For decades, plentiful Chinese labor kept down costs of a range of goods bought by Americans. Even as politicians in Washington accused China of hollowing out the American manufacturing sector, cheap DVD players, sweaters and barbecue sets were a silver lining for consumers who grew accustomed to ever-lower prices. China also kept down the value of its currency, giving domestic exporters a competitive edge.
"Inflation has been damped pretty dramatically in the U.S. because it exported work to China and other places at 20% or 30% of the cost," said Hal Sirkin, a consultant at Boston Consulting Group. The years of dramatic reductions in costs are over, the firm says.

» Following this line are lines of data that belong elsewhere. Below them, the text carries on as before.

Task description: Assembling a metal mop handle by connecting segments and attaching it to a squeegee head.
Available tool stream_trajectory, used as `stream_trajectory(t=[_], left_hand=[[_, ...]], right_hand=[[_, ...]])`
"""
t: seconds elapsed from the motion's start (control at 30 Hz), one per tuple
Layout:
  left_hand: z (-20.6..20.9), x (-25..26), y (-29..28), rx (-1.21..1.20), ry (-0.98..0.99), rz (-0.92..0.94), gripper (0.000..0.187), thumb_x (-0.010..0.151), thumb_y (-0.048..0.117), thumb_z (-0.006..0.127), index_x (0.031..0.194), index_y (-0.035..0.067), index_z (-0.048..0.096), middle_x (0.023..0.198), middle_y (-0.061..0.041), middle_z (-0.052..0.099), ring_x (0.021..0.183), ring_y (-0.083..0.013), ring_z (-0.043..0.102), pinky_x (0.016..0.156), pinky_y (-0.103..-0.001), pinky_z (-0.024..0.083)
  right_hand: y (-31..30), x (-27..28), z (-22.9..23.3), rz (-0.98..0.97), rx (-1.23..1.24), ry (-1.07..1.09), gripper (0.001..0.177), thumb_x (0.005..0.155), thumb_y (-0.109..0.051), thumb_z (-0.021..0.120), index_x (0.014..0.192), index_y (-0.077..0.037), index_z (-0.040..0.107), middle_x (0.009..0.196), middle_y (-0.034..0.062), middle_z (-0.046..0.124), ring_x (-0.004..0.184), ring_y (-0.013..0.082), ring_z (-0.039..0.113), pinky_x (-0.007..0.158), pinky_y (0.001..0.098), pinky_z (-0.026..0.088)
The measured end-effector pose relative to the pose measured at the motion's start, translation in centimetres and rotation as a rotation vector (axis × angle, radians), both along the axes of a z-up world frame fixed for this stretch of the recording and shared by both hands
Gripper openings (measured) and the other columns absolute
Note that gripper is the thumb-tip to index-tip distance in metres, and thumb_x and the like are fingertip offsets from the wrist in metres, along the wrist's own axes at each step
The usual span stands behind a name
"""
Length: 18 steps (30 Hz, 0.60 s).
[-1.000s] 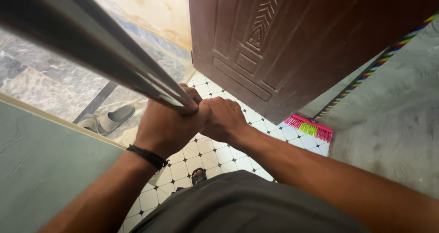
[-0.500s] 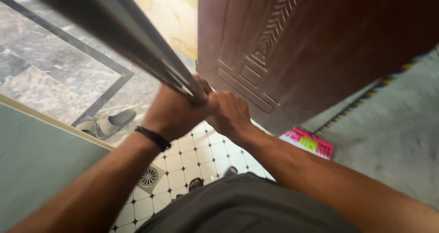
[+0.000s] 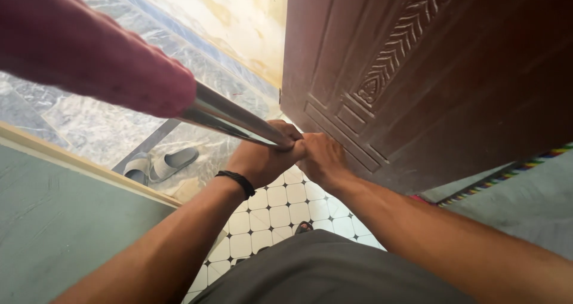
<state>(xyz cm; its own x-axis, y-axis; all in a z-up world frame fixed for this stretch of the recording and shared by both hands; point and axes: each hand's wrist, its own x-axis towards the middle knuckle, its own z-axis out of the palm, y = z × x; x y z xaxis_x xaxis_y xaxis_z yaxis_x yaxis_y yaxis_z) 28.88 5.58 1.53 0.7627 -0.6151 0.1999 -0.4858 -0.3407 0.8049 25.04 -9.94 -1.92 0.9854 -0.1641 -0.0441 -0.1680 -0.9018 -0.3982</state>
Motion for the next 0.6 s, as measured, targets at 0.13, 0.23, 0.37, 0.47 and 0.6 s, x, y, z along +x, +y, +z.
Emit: stream_trajectory(t=[0.13, 0.23, 0.37, 0.47, 0.6], left_hand=[[1.0, 0.6, -0.4, 0.074, -0.075, -0.006, 0.033, 0.083, 0.033, 0.070, 0.093, 0.002, 0.077, 0.088, -0.017, 0.073, 0.081, -0.0310, 0.073, 0.074, -0.040, 0.058], [1.3, 0.2, -0.4, 0.131, -0.053, 0.039, 0.028, 0.080, 0.029, 0.067, 0.088, 0.004, 0.077, 0.081, -0.018, 0.073, 0.076, -0.0313, 0.074, 0.074, -0.040, 0.058], [0.8, -0.4, -0.1, 0.030, -0.138, 0.036, 0.020, 0.078, 0.022, 0.066, 0.078, 0.002, 0.071, 0.080, -0.016, 0.070, 0.074, -0.0316, 0.070, 0.072, -0.042, 0.056], [1.1, -0.9, 0.3, -0.016, -0.144, 0.031, 0.018, 0.077, 0.019, 0.065, 0.073, 0.002, 0.066, 0.077, -0.013, 0.066, 0.071, -0.0296, 0.067, 0.068, -0.041, 0.055], [1.4, -1.2, 1.1, -0.053, -0.195, 0.054, 0.018, 0.078, 0.019, 0.065, 0.071, 0.003, 0.061, 0.073, -0.011, 0.064, 0.067, -0.0280, 0.064, 0.064, -0.042, 0.052]], right_hand=[[-1.0, 1.1, -1.2, 0.019, -0.019, 0.028, 0.017, 0.087, -0.021, 0.063, 0.088, -0.009, 0.074, 0.087, 0.0194, 0.074, 0.089, 0.0406, 0.071, 0.079, 0.0536, 0.055], [-1.1, 1.2, -1.5, 0.080, -0.021, -0.018, 0.019, 0.081, -0.016, 0.064, 0.096, -0.009, 0.072, 0.086, 0.0211, 0.073, 0.088, 0.0447, 0.069, 0.079, 0.0556, 0.054], [-0.3, 0.5, 0.2, 0.115, 0.016, 0.053, 0.026, 0.084, -0.025, 0.061, 0.101, -0.008, 0.068, 0.086, 0.0231, 0.072, 0.087, 0.0457, 0.069, 0.076, 0.0561, 0.054], [0.0, 0.4, 0.6, 0.140, 0.038, 0.084, 0.028, 0.082, -0.029, 0.060, 0.096, -0.007, 0.069, 0.084, 0.0237, 0.072, 0.085, 0.0450, 0.069, 0.075, 0.0557, 0.054], [0.5, 0.4, 0.2, 0.206, -0.013, 0.071, 0.028, 0.081, -0.029, 0.061, 0.081, -0.003, 0.071, 0.082, 0.0226, 0.073, 0.084, 0.0417, 0.071, 0.076, 0.0532, 0.055]])
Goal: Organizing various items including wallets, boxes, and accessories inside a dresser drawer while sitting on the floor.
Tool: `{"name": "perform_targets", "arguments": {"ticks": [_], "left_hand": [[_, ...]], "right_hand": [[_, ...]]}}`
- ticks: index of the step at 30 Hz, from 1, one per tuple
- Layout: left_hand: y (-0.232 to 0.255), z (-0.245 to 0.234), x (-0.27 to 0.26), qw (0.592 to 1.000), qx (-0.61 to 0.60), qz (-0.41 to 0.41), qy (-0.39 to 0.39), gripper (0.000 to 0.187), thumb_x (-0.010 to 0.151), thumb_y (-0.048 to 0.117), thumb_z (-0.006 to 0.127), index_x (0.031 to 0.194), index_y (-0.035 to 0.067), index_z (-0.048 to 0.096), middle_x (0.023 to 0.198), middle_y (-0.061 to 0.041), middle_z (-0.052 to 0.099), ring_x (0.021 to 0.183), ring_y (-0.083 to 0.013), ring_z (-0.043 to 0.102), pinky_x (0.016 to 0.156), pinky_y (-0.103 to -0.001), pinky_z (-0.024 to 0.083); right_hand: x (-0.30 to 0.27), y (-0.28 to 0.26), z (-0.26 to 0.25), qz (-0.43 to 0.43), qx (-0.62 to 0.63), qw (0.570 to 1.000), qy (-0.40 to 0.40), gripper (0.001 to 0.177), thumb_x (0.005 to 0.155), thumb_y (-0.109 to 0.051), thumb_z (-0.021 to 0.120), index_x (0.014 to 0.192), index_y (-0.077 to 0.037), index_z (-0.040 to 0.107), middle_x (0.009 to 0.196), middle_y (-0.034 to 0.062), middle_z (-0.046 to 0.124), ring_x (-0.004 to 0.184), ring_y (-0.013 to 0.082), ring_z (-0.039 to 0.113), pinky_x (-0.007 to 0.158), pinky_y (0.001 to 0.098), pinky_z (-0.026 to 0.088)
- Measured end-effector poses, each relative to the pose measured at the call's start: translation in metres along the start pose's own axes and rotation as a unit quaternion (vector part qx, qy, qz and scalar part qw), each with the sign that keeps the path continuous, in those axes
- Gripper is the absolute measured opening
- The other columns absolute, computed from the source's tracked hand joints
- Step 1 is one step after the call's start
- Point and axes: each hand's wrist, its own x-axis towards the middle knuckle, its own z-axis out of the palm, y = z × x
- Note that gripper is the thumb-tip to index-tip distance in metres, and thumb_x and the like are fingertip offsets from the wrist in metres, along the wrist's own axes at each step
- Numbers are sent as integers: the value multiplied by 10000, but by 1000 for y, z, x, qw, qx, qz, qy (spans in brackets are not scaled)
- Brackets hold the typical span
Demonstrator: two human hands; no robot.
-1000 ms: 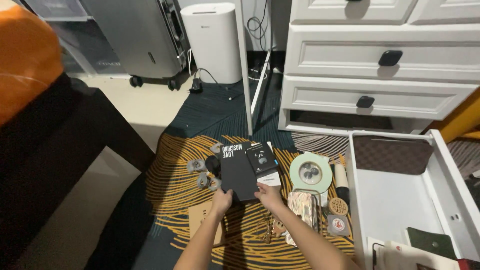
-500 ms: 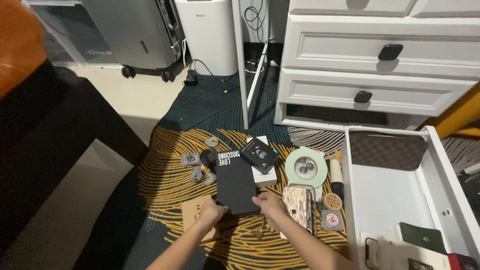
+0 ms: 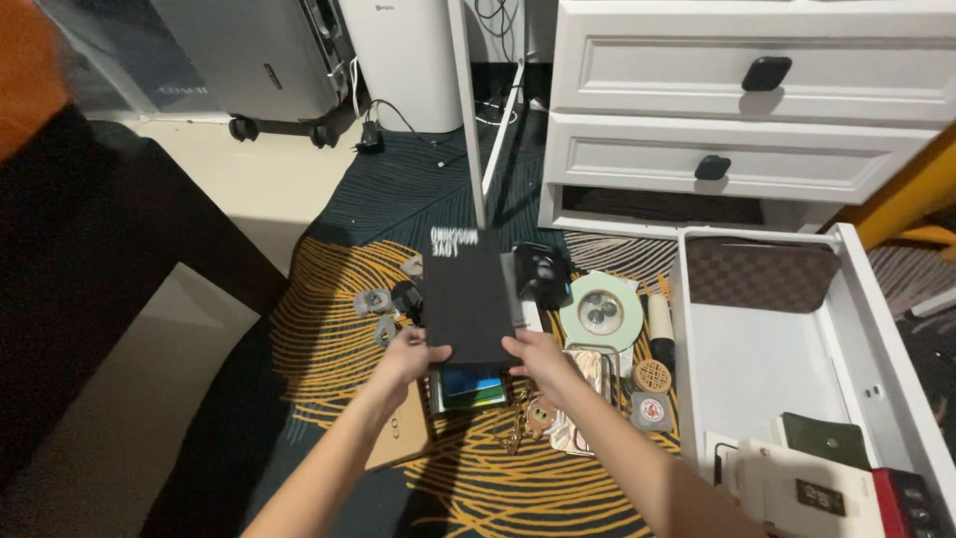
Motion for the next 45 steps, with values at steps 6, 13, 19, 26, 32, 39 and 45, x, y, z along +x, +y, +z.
{"name": "perform_targets", "arguments": {"ticks": [6, 13, 19, 26, 32, 39, 45], "left_hand": [[-35, 63, 48, 991, 27, 126, -19, 497, 810, 29, 833, 1247, -54, 613, 929, -23, 573, 771, -133, 577, 657, -294, 510], [-51, 170, 79, 994, 27, 59, -93, 608, 826, 48, 792, 1387, 10, 562, 868, -34, 636, 727, -157, 587, 631, -311, 484], [-84, 210, 114, 984, 127, 120, -45, 601, 799, 113, 848, 1329, -31, 604, 933, 24, 686, 830, -102, 677, 768, -271, 561], [-88, 207, 63, 976, 74, 204, 9, 436, 902, 194, 753, 1247, -31, 612, 952, -96, 706, 804, -190, 673, 734, -333, 557], [-75, 207, -21, 900, 316, 291, -77, 349, 893, 162, 688, 1226, 65, 648, 1157, -197, 669, 1051, -337, 633, 950, -415, 520], [-58, 228, -55, 562, 669, 437, -214, 520, 943, 316, 640, 1433, 170, 543, 1569, -147, 370, 1485, -412, 244, 1214, -662, 197], [-10, 198, -91, 648, 674, 312, -169, 607, 911, 441, 653, 1429, 161, 503, 1555, -179, 300, 1487, -438, 183, 1175, -660, 226]], "right_hand": [[-37, -28, -38, 6, 18, 995, 97, 572, 1007, -243, 547, 1529, -61, 401, 1513, 101, 519, 1156, 243, 658, 894, 312, 569], [25, 71, -147, -42, 72, 976, 199, 511, 1019, -158, 547, 1500, -4, 466, 1442, 125, 594, 1158, 175, 634, 846, 334, 549], [56, 129, -204, -96, 37, 973, 205, 479, 955, -45, 501, 1426, -30, 586, 1352, 127, 687, 1071, 172, 673, 788, 297, 544], [-41, 45, -180, -86, -261, 920, 278, 417, 978, -95, 524, 1369, -132, 666, 1349, 134, 689, 1160, 268, 662, 991, 369, 511], [-39, 83, -161, -64, -444, 864, 230, 498, 949, -174, 579, 1446, -134, 558, 1579, 148, 382, 1422, 347, 369, 1186, 453, 318], [-65, 74, -145, -29, -517, 830, 206, 574, 932, -112, 573, 1495, -181, 488, 1681, 105, 169, 1555, 332, 100, 1245, 534, 113], [-75, 74, -147, -56, -513, 831, 209, 601, 874, -33, 613, 1448, -201, 546, 1666, 89, 231, 1547, 327, 173, 1257, 441, 173]]}}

Li & Fung traces the start of rising wages to the "Foxconn Effect." Foxconn is the trade name of Hon Hai Precision Industry Co., maker of iPads for Apple Inc., and computers for Hewlett-Packard Co., among others. After a string of worker suicides last year at one of its China plants spurred Foxconn to defend its treatment of employees, the company raised wages 30% or more in a bid to improve worker conditions. That raise came as workers at other factories, including staff at a Honda Motor Co. parts plant, went on strike for higher pay.
Since then, the Chinese government has supported higher wages in part to address labor unrest, but also as way to boost domestic consumption and reduce reliance on exports to expand the economy. The rising wages affect both foreign and domestic companies.
Other factors besides rising wages are pushing up the price of goods. Chinese workers, for one, are starting to buy more with their higher salaries. That's contributing to higher prices for commodities such as cotton and oil, which are already climbing in part because of a weaker dollar. Rising living standards in developing economies like China will keep prices of natural resources high as demand outpaces supply.
China's move to let the yuan slowly appreciate in value—something eagerly sought by its Western trading partners—adds fuel to the fire. A stronger yuan makes it cheaper for China to import the raw materials it needs, such as iron and soybeans, helping tame domestic inflation. But it makes its exported goods more expensive for other countries to buy.